## Work task
Output, exactly as written, the lines of the data below from the one containing "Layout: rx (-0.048" to the end.

Information shown Start Marker

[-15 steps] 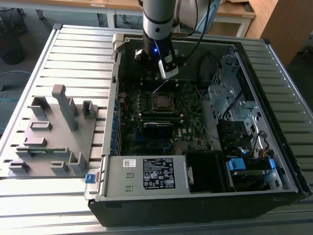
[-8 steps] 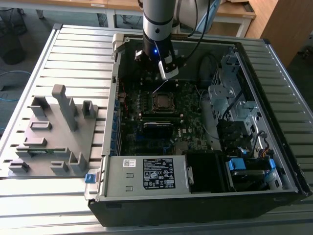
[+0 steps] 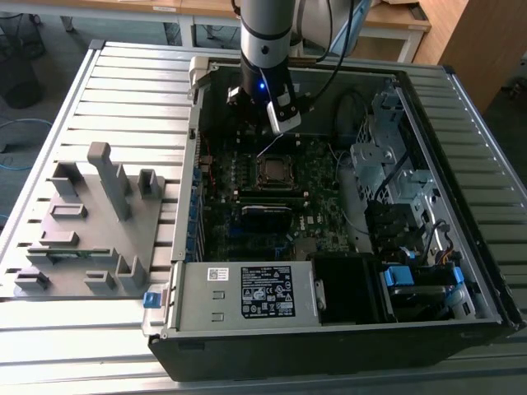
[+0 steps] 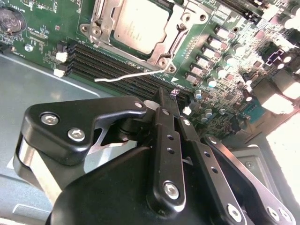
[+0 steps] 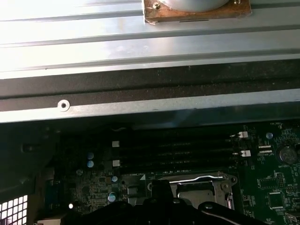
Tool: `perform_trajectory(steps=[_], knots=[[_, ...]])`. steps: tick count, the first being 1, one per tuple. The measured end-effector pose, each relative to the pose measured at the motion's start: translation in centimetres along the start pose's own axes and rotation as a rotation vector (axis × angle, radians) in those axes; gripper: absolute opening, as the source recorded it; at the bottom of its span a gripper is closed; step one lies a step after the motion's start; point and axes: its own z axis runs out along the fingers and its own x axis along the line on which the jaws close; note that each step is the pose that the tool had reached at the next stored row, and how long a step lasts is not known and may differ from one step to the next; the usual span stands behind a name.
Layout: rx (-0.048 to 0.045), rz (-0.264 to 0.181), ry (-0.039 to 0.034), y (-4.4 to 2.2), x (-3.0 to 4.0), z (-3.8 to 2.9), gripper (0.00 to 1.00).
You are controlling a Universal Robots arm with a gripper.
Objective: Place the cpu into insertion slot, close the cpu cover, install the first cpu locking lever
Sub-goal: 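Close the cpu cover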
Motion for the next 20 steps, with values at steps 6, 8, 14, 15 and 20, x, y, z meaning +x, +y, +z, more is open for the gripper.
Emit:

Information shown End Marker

## Solution to the exercise
Layout: rx (-0.048 to 0.045), rz (-0.264 to 0.181), ry (-0.039 to 0.034), y (-4.4 to 2.2), x (-3.0 to 4.0), z (-3.8 to 2.9), gripper (0.00 to 1.00).
You are controlling a Universal Robots arm with a gripper.
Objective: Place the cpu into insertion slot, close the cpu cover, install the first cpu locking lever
Sub-goal: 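Close the cpu cover
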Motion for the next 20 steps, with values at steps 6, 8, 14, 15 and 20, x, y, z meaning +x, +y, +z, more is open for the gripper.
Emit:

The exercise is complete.